“你——”杨佩琳捂着鼻子,愤然地看着边慕禾。
“没有证据就妄加论断,难道这就是一个教室能给学生做出的榜样吗?我和雪阳老师一共不过见过几次,在你们的眼里,我们就成了暧昧不清的关系,你说你不许美术大赛的结果有失公允,我还不允许你的诽谤对我造成伤害呢!杨老师,祸从口出,你说的话,还是过过脑子,谨慎一点为妙。”
杨佩琳意外地放下手,缓缓勾出一个嘲弄的笑容,“没看出来,边老师原来这么伶牙俐齿。不过很可惜,你跟我解释的,我统统不信。光我看到你和他吃饭、一起回办公室,就有好多次了。昨天的话,他好像还要和你回房间?呵,不是一般的关系,难道能在展览会上众多大师的画作中,独将你的挑出来,挂在画壁的最中间吗?我不信,难道,你信吗?”
边慕禾眼眉微微挑了一下,原来,杨佩琳去过雪阳美术馆。
可看到的就一定是真吗?杨佩琳所看到的,恐怕一定加了她自己的主观推测。
“你看到的未必就是真。我有和雪阳老师搂搂抱抱,行为有失检点吗?如果没有,你刚刚所说的,都是你自己妄加的推测。我与雪阳老师,关系清白。
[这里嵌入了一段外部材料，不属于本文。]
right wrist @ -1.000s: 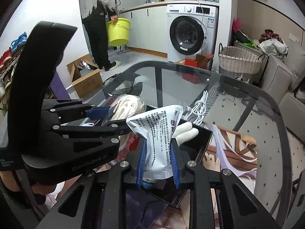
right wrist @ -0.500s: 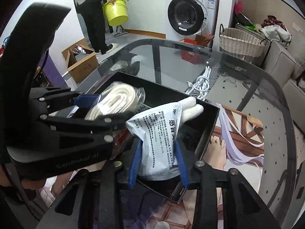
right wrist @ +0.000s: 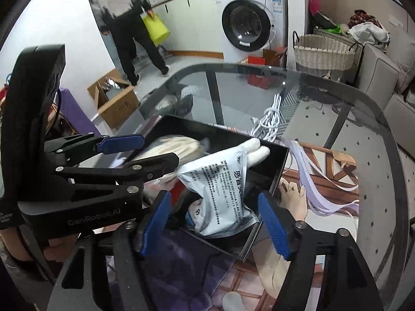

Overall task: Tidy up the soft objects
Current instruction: 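Lower the rope bag and white packet into the black box and open both tools, then move the right tool to the white cable lying on the table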

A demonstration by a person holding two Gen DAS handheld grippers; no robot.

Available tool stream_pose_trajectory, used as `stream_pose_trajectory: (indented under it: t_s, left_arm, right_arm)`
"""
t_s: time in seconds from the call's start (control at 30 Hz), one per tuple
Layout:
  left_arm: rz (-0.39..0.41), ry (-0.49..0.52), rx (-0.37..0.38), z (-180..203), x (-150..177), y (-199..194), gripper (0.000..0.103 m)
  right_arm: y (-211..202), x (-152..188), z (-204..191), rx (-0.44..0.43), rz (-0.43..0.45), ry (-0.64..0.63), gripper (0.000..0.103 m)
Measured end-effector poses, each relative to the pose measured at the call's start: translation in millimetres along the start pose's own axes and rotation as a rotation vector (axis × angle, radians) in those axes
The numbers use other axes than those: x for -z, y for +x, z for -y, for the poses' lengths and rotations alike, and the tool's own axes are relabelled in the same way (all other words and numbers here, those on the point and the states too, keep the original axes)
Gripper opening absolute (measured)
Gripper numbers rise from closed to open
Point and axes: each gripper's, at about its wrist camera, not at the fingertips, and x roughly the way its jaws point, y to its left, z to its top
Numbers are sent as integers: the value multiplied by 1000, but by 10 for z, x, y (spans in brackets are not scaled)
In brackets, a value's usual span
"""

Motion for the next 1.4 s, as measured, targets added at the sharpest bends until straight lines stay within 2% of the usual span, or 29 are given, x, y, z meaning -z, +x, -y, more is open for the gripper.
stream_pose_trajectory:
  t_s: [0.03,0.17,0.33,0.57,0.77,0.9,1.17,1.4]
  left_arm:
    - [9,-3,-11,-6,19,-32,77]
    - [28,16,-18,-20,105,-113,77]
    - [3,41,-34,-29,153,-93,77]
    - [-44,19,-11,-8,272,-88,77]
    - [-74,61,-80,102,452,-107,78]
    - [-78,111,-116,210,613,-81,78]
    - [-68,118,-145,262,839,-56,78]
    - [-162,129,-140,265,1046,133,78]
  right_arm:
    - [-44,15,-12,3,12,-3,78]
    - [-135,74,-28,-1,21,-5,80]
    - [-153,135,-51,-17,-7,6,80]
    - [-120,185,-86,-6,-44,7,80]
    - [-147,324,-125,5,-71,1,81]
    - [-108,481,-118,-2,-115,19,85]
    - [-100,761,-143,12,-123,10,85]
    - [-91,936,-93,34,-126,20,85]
”边慕禾的脸容冷淡下来,冷冷地道。
杨佩琳嗤笑一声,“这算什么解释?难道你们背地里做的那些荒唐事,还要被我看见你才肯承认?边老师,我对你的私生活不感兴趣,我所警告你的,是如果你的原因影响到美术大赛的结果,我和其他的老师,是不会轻易放过你的。”
边慕禾已经懒得理她,抬了步子往前走。
杨佩琳在身后喊道:“到时候你的事情被人挖出来,可别怪我没提醒你。我们绝不会让你这样的人,破坏了整个教育界的氛围!”
“……”
边慕禾步子迈的很快,在度假村里拐了几个弯之后,感觉已经脱离杨佩琳的视线之后,才微微松了口气。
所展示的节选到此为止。